3. New North Korean Supreme Leader Kim Jong Un will take an interest in ham radio and will open up North Korea for any and all DXpeditions. The only stipulation is that all DXpeditions must be willing to transport small, heavy rods encased in lead lined containers. By the end of the year P5 will have fallen to #200 on the Most Wanted List just ahead of Italy.

4. In a twist on the Occupy movement, a group of DX’ers will attempt to Occupy Scarborough Reef to protest the ludicrousness of it counting as a separate entity. Unfortunately, since the reef is only able to accommodate at most five people at any one time, their protest will be overlooked.

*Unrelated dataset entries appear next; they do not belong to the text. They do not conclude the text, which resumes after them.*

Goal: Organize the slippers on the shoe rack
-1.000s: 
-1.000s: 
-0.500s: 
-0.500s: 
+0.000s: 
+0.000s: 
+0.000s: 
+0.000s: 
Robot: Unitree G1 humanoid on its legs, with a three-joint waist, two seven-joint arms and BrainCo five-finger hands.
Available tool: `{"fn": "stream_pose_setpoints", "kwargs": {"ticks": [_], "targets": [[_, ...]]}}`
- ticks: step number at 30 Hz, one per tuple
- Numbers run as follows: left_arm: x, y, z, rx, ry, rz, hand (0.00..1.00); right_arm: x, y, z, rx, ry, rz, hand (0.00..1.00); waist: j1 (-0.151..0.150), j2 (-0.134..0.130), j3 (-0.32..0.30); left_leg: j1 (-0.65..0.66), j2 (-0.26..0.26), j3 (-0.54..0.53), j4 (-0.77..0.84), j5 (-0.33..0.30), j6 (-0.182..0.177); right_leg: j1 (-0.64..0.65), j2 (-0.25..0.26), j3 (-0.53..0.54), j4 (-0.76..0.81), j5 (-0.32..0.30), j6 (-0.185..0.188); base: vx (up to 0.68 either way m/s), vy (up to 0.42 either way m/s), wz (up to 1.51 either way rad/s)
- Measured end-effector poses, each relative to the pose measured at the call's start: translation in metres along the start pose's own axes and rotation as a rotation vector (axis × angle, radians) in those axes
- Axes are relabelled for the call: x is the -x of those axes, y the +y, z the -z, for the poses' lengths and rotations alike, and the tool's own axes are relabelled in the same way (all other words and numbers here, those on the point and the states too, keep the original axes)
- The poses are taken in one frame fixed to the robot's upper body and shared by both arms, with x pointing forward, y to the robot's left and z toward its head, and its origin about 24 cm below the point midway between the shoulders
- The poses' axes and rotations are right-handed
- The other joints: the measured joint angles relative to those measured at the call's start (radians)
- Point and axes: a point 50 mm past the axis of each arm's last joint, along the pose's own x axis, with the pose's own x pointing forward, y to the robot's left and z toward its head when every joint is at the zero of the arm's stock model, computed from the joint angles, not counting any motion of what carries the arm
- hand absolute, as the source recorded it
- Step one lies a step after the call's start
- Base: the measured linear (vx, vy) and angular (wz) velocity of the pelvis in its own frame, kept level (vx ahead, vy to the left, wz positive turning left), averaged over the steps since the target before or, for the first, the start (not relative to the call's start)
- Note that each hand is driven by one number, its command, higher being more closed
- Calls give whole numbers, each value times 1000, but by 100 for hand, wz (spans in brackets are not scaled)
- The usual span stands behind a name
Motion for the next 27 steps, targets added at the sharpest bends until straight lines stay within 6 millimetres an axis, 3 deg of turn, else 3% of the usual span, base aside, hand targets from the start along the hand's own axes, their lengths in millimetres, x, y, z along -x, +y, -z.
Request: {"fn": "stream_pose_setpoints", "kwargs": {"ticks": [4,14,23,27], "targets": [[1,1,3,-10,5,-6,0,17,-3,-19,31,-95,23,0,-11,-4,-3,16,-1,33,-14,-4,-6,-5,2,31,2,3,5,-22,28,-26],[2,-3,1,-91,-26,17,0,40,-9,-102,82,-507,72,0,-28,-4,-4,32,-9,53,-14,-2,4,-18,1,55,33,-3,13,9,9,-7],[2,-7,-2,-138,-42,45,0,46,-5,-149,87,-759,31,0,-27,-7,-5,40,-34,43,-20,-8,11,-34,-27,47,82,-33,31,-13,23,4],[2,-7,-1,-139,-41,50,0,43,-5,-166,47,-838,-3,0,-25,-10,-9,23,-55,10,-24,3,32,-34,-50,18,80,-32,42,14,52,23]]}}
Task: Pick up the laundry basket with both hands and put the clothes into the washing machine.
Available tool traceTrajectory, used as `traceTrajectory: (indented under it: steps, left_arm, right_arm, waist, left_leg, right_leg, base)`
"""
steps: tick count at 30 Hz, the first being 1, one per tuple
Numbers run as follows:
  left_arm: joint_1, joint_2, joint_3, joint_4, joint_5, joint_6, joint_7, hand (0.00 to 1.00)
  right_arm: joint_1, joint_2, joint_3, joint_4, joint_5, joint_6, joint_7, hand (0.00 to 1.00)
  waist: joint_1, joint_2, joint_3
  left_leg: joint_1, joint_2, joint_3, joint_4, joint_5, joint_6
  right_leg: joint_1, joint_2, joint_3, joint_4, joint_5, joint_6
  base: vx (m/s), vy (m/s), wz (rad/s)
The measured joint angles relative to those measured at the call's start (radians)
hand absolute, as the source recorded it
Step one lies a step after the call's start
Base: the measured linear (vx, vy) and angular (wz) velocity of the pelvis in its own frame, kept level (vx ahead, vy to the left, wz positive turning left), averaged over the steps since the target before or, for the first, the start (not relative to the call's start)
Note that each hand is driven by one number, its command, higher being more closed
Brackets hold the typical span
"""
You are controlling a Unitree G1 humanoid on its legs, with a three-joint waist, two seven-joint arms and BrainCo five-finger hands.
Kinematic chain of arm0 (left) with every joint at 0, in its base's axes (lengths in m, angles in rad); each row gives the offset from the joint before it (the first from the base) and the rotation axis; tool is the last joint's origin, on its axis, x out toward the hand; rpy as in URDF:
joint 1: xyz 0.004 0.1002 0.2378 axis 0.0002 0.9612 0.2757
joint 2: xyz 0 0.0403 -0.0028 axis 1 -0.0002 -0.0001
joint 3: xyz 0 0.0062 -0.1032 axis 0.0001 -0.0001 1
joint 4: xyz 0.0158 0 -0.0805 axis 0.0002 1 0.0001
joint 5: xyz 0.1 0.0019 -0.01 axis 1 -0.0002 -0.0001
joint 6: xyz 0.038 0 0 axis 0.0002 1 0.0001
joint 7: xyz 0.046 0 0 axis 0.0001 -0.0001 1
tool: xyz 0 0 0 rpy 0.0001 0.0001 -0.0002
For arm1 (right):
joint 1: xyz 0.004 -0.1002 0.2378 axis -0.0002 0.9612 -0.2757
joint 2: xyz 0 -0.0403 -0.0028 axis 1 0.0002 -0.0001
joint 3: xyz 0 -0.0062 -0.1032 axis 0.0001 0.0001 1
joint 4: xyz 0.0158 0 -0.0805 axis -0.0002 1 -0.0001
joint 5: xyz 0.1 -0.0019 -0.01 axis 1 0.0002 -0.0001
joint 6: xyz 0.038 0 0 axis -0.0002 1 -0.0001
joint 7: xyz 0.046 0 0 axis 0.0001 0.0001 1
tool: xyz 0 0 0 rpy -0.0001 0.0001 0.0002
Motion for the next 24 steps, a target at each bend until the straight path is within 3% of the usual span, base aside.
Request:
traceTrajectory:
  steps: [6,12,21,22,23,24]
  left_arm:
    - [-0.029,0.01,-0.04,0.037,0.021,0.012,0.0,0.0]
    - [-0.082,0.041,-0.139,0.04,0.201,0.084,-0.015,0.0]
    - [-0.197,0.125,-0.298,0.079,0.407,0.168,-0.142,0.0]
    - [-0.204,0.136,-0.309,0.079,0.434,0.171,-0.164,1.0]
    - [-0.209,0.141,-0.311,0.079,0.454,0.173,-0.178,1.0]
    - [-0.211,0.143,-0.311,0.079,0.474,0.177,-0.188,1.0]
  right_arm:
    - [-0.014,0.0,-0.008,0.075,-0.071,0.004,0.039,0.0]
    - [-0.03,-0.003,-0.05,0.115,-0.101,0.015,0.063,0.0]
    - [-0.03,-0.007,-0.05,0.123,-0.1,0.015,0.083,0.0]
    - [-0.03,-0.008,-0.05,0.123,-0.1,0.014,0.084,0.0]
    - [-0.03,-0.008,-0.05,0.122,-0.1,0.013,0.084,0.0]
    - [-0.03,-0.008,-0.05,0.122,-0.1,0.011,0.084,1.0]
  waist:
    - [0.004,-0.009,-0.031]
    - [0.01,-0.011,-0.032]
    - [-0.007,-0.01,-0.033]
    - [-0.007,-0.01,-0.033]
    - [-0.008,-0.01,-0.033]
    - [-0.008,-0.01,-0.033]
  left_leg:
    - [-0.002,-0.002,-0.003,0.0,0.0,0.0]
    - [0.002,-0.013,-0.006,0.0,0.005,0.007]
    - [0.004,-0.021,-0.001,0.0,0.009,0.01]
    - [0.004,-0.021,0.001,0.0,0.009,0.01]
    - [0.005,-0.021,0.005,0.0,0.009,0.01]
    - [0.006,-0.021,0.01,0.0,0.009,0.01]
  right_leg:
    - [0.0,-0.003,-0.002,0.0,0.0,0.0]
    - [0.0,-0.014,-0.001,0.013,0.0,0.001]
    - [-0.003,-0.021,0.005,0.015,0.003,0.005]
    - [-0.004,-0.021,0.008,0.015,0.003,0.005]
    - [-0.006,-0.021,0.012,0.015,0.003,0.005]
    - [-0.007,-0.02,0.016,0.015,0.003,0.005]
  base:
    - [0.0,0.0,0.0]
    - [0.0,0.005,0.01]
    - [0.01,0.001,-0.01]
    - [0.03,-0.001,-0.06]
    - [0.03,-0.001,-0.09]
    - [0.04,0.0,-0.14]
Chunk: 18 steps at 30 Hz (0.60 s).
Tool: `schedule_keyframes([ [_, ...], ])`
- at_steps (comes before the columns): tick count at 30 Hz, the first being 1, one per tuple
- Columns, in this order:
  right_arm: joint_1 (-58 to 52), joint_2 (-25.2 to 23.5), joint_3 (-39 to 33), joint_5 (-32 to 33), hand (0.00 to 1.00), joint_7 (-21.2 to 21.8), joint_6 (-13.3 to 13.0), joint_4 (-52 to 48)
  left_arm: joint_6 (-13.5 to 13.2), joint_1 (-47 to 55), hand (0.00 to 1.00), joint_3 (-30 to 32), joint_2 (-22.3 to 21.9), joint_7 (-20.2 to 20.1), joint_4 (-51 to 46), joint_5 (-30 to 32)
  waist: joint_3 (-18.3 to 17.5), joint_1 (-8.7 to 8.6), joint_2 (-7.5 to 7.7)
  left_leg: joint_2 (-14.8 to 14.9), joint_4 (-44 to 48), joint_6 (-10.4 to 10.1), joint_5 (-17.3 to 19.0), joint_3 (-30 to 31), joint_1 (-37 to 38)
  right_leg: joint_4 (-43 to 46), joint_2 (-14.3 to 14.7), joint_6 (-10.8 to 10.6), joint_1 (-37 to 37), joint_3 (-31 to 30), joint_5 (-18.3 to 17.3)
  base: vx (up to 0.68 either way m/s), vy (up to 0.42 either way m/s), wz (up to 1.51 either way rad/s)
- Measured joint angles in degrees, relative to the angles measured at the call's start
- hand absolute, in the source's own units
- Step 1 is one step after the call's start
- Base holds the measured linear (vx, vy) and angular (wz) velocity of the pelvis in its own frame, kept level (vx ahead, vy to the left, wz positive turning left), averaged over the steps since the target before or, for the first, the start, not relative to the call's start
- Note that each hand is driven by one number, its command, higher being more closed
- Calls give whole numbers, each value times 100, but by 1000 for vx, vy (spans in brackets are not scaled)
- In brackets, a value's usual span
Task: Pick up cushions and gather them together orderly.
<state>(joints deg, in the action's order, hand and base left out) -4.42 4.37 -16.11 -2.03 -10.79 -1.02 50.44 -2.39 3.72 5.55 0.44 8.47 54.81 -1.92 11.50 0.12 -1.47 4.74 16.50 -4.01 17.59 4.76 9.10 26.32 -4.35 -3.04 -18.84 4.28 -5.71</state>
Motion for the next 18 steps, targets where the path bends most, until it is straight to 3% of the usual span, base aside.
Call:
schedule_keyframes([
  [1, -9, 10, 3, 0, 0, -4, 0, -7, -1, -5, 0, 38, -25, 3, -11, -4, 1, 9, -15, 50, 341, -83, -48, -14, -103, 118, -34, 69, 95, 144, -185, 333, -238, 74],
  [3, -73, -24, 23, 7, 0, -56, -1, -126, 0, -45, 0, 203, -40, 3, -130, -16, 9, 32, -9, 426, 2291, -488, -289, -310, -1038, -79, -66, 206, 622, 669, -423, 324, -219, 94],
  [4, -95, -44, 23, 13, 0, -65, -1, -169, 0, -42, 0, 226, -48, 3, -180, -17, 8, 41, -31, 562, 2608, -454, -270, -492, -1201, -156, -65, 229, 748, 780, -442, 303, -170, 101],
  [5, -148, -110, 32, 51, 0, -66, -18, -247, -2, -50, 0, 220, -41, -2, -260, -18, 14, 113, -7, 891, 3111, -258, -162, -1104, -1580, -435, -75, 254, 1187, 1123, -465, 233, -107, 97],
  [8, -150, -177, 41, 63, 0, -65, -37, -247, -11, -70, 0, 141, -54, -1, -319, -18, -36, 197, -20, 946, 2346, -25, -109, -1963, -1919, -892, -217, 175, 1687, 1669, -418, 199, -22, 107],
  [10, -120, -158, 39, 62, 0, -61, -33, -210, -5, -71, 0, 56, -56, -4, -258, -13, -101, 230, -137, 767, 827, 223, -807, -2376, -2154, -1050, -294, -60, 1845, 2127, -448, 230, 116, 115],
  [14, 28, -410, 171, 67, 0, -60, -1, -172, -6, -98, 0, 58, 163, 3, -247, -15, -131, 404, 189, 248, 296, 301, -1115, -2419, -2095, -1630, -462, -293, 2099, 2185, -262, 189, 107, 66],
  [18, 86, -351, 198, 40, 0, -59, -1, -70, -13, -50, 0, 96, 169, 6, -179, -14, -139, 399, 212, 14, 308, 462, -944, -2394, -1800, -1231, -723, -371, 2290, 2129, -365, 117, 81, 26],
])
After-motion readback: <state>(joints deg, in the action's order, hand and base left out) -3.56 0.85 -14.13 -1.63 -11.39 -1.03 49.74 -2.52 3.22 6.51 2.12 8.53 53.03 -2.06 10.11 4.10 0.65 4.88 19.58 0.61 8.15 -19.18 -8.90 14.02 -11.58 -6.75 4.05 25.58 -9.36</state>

5. In reaction to years of complaints that the CQ DX contests are just callsign copying contests, the CQ DX Contest Committee will change the rules and adopt a Sweepstakes style exchange. High error rates reduce top scores by one-half.

6. The topic of cut numbers will still be debated on the CQ-Contest email reflector. No consensus will be reached.

7. In a stunning development, there will be a universally accepted definition of “assisted” for contest categories. In an unrelated development, reports of airborne porcine will appear from around the world.

8. During a major phone contest, a net will vacate their frequency to allow a contester to establish a run frequency after admitting that they really didn’t have anything important to talk about.

9. The Reverse Beacon Network (RBN) will gain sentience and turn itself off during a major DX contest with a final spot of “Find the DX yourself, you lazy lids!”

10. The Lost Island DX Society will surpass the ARRL in membership.